■ Directions for this task
In the material below, the required lines run from the one containing "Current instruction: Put" through the one containing "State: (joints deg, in". Copy those lines exactly, ends included, and nothing else.

■ Entries supplied
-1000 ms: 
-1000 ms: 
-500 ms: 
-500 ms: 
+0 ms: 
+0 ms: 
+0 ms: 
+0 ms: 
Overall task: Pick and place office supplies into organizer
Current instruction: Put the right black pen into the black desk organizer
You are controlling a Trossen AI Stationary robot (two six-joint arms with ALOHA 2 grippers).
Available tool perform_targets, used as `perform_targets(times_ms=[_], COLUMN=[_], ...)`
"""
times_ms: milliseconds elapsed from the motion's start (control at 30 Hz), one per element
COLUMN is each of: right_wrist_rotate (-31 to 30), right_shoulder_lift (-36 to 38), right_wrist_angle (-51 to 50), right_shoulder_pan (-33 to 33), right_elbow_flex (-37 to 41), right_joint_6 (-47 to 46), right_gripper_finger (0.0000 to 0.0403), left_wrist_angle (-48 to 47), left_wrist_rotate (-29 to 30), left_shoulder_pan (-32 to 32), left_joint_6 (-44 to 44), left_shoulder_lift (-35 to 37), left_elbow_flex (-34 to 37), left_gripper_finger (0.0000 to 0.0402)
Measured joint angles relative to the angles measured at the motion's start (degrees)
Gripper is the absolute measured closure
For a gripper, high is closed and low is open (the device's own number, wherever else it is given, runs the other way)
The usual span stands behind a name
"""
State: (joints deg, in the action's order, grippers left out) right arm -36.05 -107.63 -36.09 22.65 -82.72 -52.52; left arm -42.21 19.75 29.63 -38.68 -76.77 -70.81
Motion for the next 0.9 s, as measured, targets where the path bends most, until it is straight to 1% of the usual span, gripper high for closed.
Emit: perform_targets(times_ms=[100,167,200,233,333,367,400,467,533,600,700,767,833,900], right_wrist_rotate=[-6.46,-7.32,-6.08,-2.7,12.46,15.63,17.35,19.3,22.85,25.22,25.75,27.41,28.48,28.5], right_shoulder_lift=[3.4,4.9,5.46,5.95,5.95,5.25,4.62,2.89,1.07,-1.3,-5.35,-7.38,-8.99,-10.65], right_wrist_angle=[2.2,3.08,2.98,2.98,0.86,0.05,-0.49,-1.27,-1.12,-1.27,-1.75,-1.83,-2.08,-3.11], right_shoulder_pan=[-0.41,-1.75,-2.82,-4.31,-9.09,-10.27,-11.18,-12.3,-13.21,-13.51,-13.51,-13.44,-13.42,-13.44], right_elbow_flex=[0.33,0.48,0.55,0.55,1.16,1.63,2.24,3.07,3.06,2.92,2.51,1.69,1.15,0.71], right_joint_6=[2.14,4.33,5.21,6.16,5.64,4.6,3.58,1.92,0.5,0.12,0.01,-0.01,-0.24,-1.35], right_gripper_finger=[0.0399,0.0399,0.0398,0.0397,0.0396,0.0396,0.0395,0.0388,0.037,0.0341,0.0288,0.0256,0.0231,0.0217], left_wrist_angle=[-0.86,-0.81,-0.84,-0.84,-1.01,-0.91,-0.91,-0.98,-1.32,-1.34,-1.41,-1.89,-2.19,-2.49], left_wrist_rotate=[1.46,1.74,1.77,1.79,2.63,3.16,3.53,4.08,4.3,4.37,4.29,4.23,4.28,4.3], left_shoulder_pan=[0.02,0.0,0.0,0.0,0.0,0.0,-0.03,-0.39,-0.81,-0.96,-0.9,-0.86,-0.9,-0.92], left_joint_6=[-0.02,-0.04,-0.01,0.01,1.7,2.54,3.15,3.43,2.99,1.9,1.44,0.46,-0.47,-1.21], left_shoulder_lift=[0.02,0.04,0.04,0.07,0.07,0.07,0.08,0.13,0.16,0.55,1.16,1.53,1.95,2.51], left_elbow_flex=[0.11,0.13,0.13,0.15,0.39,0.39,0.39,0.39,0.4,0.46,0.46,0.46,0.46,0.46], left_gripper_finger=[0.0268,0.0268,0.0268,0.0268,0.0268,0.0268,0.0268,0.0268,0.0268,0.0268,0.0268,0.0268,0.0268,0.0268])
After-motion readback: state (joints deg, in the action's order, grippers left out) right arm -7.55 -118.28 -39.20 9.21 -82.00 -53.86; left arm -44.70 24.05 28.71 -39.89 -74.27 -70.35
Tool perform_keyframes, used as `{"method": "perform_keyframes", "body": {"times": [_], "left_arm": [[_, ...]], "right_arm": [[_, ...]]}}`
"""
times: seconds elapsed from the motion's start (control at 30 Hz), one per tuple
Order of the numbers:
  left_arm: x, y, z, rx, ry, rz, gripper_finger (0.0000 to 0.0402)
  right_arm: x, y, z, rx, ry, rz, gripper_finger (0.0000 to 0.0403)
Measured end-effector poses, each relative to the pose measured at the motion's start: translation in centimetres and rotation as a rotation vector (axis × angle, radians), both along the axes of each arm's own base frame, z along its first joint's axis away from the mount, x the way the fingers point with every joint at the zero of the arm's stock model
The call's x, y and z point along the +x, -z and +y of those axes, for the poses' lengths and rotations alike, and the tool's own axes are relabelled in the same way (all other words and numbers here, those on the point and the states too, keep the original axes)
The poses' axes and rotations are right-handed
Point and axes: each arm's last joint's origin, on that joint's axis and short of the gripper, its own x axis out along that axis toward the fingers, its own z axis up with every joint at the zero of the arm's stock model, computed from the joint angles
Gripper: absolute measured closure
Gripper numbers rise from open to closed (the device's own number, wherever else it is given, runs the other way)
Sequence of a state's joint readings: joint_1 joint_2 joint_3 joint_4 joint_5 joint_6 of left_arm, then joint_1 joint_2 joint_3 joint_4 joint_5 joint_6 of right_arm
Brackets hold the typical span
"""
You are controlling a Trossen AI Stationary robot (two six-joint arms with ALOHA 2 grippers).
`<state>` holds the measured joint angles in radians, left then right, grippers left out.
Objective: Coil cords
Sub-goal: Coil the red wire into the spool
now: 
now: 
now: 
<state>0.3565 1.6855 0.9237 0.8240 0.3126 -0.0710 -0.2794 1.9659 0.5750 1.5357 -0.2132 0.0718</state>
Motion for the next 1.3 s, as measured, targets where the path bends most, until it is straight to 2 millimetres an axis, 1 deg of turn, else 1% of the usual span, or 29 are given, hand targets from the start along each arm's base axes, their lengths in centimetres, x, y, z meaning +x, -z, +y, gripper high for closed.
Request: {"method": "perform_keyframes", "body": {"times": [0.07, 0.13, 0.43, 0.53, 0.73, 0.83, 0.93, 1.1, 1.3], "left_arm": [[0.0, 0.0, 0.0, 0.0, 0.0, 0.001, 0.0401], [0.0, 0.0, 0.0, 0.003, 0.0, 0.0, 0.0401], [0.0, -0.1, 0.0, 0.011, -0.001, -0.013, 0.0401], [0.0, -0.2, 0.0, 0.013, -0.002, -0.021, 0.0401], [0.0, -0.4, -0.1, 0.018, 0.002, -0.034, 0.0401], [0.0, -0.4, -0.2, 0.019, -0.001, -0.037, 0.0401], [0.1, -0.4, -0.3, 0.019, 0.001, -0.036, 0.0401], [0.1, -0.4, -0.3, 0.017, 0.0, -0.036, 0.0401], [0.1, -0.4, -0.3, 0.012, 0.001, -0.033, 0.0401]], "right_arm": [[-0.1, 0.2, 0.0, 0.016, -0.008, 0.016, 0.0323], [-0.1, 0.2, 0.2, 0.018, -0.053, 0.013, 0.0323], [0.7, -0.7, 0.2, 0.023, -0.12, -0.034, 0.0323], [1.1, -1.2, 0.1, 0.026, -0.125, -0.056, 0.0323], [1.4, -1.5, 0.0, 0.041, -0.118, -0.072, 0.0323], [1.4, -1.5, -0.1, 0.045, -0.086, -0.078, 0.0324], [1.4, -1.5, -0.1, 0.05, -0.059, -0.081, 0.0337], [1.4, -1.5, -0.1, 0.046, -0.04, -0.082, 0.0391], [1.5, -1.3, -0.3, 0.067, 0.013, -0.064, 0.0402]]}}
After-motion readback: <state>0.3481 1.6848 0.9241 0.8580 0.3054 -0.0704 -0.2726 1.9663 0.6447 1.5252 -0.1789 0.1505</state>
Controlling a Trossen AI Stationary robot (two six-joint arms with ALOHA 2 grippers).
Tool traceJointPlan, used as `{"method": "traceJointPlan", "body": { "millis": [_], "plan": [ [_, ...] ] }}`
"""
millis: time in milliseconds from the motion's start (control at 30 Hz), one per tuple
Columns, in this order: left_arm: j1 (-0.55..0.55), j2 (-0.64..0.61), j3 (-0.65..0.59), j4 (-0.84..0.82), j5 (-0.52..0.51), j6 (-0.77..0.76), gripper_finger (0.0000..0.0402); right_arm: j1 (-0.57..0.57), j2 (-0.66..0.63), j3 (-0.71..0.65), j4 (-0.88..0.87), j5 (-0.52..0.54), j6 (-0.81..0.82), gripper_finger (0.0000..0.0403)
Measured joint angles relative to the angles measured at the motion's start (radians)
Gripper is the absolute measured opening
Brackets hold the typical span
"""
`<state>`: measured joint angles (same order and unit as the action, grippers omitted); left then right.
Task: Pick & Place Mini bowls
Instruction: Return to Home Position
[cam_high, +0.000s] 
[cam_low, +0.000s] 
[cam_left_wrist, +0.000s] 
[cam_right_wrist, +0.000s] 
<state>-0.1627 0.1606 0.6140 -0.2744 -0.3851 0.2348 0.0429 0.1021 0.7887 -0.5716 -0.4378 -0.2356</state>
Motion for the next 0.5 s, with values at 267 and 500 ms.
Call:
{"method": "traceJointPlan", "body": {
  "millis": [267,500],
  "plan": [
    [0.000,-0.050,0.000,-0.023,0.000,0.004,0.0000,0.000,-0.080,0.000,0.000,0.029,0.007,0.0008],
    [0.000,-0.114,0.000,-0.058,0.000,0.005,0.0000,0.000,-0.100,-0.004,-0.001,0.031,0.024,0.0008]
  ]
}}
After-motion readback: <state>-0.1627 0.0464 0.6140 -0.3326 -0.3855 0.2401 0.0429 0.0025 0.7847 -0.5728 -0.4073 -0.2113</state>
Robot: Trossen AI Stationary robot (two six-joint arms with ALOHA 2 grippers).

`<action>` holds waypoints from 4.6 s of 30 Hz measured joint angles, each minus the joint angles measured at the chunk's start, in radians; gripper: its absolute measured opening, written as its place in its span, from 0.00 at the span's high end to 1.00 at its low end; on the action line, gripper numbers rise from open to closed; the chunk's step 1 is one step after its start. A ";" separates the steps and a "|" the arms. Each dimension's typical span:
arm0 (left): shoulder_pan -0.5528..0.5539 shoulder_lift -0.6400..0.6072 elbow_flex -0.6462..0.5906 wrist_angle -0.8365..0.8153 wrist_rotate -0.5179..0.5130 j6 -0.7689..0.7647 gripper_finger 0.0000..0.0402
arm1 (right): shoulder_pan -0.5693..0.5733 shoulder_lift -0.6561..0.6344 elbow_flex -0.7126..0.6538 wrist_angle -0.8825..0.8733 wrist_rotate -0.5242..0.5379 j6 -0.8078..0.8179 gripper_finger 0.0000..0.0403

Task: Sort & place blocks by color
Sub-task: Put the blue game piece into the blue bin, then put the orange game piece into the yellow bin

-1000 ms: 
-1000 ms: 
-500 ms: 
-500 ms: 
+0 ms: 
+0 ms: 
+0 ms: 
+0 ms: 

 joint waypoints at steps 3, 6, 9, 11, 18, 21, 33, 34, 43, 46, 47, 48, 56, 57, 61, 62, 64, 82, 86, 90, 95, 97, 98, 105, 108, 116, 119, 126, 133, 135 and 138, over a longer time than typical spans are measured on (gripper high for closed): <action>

■ Solution
Current instruction: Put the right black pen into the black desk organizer
You are controlling a Trossen AI Stationary robot (two six-joint arms with ALOHA 2 grippers).
Available tool perform_targets, used as `perform_targets(times_ms=[_], COLUMN=[_], ...)`
"""
times_ms: milliseconds elapsed from the motion's start (control at 30 Hz), one per element
COLUMN is each of: right_wrist_rotate (-31 to 30), right_shoulder_lift (-36 to 38), right_wrist_angle (-51 to 50), right_shoulder_pan (-33 to 33), right_elbow_flex (-37 to 41), right_joint_6 (-47 to 46), right_gripper_finger (0.0000 to 0.0403), left_wrist_angle (-48 to 47), left_wrist_rotate (-29 to 30), left_shoulder_pan (-32 to 32), left_joint_6 (-44 to 44), left_shoulder_lift (-35 to 37), left_elbow_flex (-34 to 37), left_gripper_finger (0.0000 to 0.0402)
Measured joint angles relative to the angles measured at the motion's start (degrees)
Gripper is the absolute measured closure
For a gripper, high is closed and low is open (the device's own number, wherever else it is given, runs the other way)
The usual span stands behind a name
"""
State: (joints deg, in the action's order, grippers left out) right arm -36.05 -107.63 -36.09 22.65 -82.72 -52.52; left arm -42.21 19.75 29.63 -38.68 -76.77 -70.81

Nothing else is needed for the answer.